Alan put his hands in his pocket.
 

“It’s getting cold out,” Alan said.

“Yeah,” Bob said. He lifted a foot, stretching his thigh muscle. He alternated feet. “I should get going before I tighten up.”

“Thanks for your help. I’ll get my hands on some epoxy one of these nights and then you’ll have to come over for a ride in the boat.”

“Cool,” Bob said. He bent forward and stretched once more before he jogged off.

Alan smiled and then turned his attention back to the transom. His first step was to remove the screws that held the metal cap on the top of the board. This is where the engine’s screws would clamp.
 

Bob jogged back up.

“I just realized—you probably can’t go get epoxy because you don’t want to leave your phone,” Bob said.

“Yeah,” Alan said. “It’s okay. Worst case scenario is that I have to wait a few days. I have an appointment on Wednesday morning to see how everything is going.”

“I’ve got several types of epoxy at the house. I’ll swing some by this afternoon if you want.”

“I wouldn’t want you to bother,” Alan said.

“It’s no bother. I’ll see you then.”

“Great, thanks,” Alan said. He waved as Bob jogged of again.

X • X • X • X • X

Alan was still waiting for a phone call that might never come when the SUV pulled into the drive. Bob pulled off to the side. Alan was sitting in a lawn chair in the shed with the phone bouncing on his knee.

“Still waiting?” Bob asked. He closed the door to his vehicle. He was carrying a plastic bag.

“Yeah,” Alan said. “I guess I’m just paranoid. No news is good news, you know?”

Bob nodded.

“I think this is what you want for the transom,” Bob said, pulling a set of tubes from his bag. “Looks like you’ve got everything ready.”

“Yeah, I’m ready to glue.”

Alan mixed the epoxy on a piece of scrap wood and Bob held the parts in place while Alan painted them with the stuff. They had the back of the boat put back together and sealed up in a few minutes.

“Now I just wait for it to dry,” Alan said. “Can I get you something to drink? Beer maybe?”

“Thanks, but no,” Bob said. “I have to go into town in a bit. I’ve got an appointment on Western Ave at four.”

“Sounds like you have a few minutes to kill,” Alan said. “Have a seat if you want.”

“Thanks,” Bob said.

He pulled up the other lawn chair.
 

“What does that say? Cook House?” Bob asked. He was peering across the driveway to the little building screened-in. It was painted dark red, like redwood, and had gray shingles. Now that Alan saw it with fresh eyes, the building looked like it would be more at home at a campsite instead of ten yards away from a New England barn. Maybe it added to the country charm of the place.
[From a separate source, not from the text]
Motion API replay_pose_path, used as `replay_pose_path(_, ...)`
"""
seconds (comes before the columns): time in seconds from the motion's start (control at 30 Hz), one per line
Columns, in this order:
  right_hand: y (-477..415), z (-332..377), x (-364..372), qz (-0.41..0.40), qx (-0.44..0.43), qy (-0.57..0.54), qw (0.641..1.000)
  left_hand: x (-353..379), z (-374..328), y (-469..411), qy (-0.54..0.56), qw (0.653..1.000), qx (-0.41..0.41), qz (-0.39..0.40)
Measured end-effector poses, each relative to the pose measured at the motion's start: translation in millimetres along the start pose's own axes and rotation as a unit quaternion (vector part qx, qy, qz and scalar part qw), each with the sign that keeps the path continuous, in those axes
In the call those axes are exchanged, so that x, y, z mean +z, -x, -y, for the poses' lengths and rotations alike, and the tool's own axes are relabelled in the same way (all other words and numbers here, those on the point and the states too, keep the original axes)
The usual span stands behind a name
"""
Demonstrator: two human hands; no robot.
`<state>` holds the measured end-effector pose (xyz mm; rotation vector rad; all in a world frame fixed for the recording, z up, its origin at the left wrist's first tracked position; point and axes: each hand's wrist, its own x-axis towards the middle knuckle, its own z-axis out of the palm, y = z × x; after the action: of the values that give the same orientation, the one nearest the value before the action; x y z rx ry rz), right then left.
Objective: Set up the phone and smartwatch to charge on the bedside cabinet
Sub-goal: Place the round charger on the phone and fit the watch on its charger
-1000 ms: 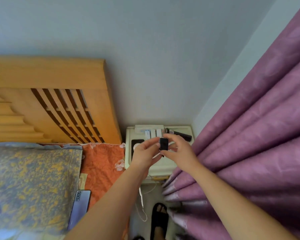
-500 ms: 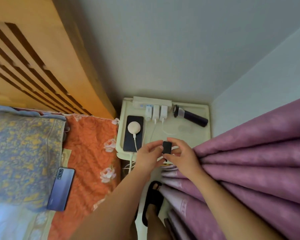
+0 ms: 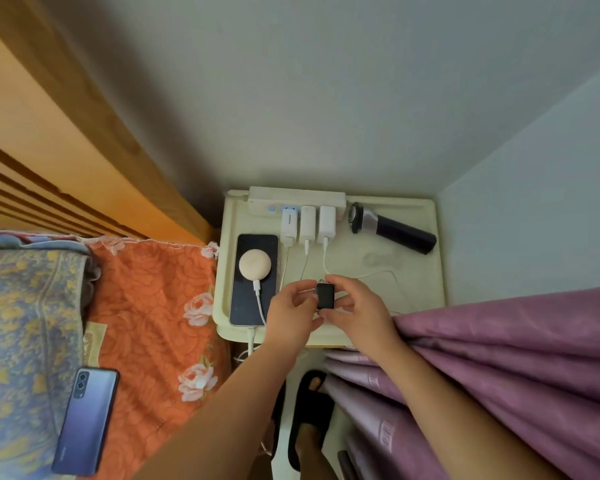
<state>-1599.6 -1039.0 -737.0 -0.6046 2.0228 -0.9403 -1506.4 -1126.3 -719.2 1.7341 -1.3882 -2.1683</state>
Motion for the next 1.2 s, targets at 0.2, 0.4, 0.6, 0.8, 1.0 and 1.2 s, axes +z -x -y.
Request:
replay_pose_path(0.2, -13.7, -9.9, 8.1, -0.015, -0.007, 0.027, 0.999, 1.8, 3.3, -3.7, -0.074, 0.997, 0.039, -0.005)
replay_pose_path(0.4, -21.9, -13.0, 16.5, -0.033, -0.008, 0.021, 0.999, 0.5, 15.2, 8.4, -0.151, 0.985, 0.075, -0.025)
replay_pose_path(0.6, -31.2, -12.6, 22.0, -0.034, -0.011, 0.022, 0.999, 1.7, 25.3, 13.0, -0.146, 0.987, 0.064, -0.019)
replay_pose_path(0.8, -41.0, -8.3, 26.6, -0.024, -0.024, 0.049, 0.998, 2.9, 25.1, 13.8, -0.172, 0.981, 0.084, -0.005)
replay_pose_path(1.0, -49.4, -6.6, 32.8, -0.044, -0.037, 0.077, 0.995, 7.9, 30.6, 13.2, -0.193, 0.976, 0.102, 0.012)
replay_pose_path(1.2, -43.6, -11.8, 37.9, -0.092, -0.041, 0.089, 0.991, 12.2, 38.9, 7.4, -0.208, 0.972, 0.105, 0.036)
“You’ve got good eyes. Yeah, it’s where the Colonel keeps his grill. Nice in the summer when the bugs make it unbearable to be outside.”

“They’re brutal around here. I think I lost about a gallon of blood this summer.”

“How long have you lived in Kingston?”

“Just this year,” Bob said. “The house belonged to my ex-wife’s brother. He was going to default on the loan so we bought it and let him stay there. She begged me to buy it and then wanted nothing to do with it. I got the place in the divorce.”

“What happened to the brother-in-law?”

“Died,” Bob said.

“Sorry.”

“Don’t be. His choices killed him. Drugs and driving. I’m just glad he didn’t take anyone else with him.”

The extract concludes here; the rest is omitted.